# [Instructions for the task]
Take the entries that follow and write them out again, word for word.

# [Source records]
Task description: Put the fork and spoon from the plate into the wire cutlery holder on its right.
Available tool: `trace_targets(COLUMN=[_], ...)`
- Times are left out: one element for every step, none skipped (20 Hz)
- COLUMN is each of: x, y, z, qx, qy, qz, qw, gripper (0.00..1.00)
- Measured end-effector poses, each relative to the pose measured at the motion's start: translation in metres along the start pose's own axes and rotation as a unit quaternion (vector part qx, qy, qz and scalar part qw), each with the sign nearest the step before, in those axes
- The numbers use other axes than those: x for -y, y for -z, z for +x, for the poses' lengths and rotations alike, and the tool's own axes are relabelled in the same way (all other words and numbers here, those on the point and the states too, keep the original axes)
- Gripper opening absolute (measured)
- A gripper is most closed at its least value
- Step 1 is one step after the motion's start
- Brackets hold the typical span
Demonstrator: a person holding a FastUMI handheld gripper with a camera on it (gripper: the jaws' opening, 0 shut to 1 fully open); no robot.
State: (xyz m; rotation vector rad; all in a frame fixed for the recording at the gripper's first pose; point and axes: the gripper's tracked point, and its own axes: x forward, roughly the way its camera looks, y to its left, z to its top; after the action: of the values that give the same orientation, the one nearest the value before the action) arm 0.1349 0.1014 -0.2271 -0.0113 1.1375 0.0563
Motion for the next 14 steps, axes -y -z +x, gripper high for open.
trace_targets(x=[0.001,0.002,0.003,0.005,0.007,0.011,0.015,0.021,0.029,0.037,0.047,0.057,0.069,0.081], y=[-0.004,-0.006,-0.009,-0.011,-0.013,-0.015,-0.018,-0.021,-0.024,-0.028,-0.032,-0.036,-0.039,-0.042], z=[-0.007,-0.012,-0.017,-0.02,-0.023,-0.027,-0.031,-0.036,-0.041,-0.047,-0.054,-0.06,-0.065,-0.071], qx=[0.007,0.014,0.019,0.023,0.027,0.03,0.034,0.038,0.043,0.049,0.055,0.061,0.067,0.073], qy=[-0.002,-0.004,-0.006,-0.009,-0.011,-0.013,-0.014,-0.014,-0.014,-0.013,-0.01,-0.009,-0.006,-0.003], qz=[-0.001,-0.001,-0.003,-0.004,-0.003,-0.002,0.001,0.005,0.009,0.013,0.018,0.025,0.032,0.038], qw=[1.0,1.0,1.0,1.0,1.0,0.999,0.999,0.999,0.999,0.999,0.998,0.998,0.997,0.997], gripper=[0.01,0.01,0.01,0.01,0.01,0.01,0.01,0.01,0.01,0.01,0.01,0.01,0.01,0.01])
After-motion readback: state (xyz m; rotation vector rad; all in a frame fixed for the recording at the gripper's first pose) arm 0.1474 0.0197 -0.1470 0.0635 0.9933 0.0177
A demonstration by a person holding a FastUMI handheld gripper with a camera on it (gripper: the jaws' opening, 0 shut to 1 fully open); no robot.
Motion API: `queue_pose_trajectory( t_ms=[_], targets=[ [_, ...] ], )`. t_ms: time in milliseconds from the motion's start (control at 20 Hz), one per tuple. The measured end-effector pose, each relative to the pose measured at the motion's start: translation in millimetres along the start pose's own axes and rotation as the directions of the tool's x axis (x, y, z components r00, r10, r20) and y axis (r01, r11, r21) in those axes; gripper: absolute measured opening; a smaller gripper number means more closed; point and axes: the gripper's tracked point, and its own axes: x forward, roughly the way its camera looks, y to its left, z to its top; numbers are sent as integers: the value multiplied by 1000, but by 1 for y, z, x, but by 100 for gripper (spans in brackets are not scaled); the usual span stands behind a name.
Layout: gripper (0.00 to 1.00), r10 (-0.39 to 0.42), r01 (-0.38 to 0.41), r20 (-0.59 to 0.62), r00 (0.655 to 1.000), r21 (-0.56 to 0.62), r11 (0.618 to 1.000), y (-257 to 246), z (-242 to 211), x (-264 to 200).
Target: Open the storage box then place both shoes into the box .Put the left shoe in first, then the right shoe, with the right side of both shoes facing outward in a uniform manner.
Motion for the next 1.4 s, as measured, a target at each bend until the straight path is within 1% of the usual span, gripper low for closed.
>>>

# [Reply to the exercise]
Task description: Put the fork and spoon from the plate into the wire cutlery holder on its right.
Available tool: `trace_targets(COLUMN=[_], ...)`
- Times are left out: one element for every step, none skipped (20 Hz)
- COLUMN is each of: x, y, z, qx, qy, qz, qw, gripper (0.00..1.00)
- Measured end-effector poses, each relative to the pose measured at the motion's start: translation in metres along the start pose's own axes and rotation as a unit quaternion (vector part qx, qy, qz and scalar part qw), each with the sign nearest the step before, in those axes
- The numbers use other axes than those: x for -y, y for -z, z for +x, for the poses' lengths and rotations alike, and the tool's own axes are relabelled in the same way (all other words and numbers here, those on the point and the states too, keep the original axes)
- Gripper opening absolute (measured)
- A gripper is most closed at its least value
- Step 1 is one step after the motion's start
- Brackets hold the typical span
Demonstrator: a person holding a FastUMI handheld gripper with a camera on it (gripper: the jaws' opening, 0 shut to 1 fully open); no robot.
State: (xyz m; rotation vector rad; all in a frame fixed for the recording at the gripper's first pose; point and axes: the gripper's tracked point, and its own axes: x forward, roughly the way its camera looks, y to its left, z to its top; after the action: of the values that give the same orientation, the one nearest the value before the action) arm 0.1349 0.1014 -0.2271 -0.0113 1.1375 0.0563
Motion for the next 14 steps, axes -y -z +x, gripper high for open.
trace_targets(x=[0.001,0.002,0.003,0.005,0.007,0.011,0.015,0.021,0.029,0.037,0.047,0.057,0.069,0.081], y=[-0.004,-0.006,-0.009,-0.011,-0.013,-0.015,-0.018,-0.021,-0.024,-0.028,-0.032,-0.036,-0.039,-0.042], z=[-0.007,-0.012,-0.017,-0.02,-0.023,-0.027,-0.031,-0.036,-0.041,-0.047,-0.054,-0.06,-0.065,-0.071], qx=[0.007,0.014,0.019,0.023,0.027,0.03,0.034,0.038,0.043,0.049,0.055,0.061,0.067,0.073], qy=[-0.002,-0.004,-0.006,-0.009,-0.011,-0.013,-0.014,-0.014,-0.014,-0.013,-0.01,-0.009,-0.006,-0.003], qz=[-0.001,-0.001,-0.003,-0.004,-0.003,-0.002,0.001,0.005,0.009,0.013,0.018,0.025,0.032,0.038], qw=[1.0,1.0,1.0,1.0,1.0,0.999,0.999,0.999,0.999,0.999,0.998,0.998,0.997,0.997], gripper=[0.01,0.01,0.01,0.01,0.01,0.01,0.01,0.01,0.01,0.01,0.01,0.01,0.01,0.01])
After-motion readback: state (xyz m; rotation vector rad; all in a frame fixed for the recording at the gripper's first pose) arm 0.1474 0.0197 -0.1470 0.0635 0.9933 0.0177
A demonstration by a person holding a FastUMI handheld gripper with a camera on it (gripper: the jaws' opening, 0 shut to 1 fully open); no robot.
Motion API: `queue_pose_trajectory( t_ms=[_], targets=[ [_, ...] ], )`. t_ms: time in milliseconds from the motion's start (control at 20 Hz), one per tuple. The measured end-effector pose, each relative to the pose measured at the motion's start: translation in millimetres along the start pose's own axes and rotation as the directions of the tool's x axis (x, y, z components r00, r10, r20) and y axis (r01, r11, r21) in those axes; gripper: absolute measured opening; a smaller gripper number means more closed; point and axes: the gripper's tracked point, and its own axes: x forward, roughly the way its camera looks, y to its left, z to its top; numbers are sent as integers: the value multiplied by 1000, but by 1 for y, z, x, but by 100 for gripper (spans in brackets are not scaled); the usual span stands behind a name.
Layout: gripper (0.00 to 1.00), r10 (-0.39 to 0.42), r01 (-0.38 to 0.41), r20 (-0.59 to 0.62), r00 (0.655 to 1.000), r21 (-0.56 to 0.62), r11 (0.618 to 1.000), y (-257 to 246), z (-242 to 211), x (-264 to 200).
Target: Open the storage box then place both shoes into the box .Put the left shoe in first, then the right shoe, with the right side of both shoes facing outward in a uniform manner.
Motion for the next 1.4 s, as measured, a target at each bend until the straight path is within 1% of the usual span, gripper low for closed.
>>>

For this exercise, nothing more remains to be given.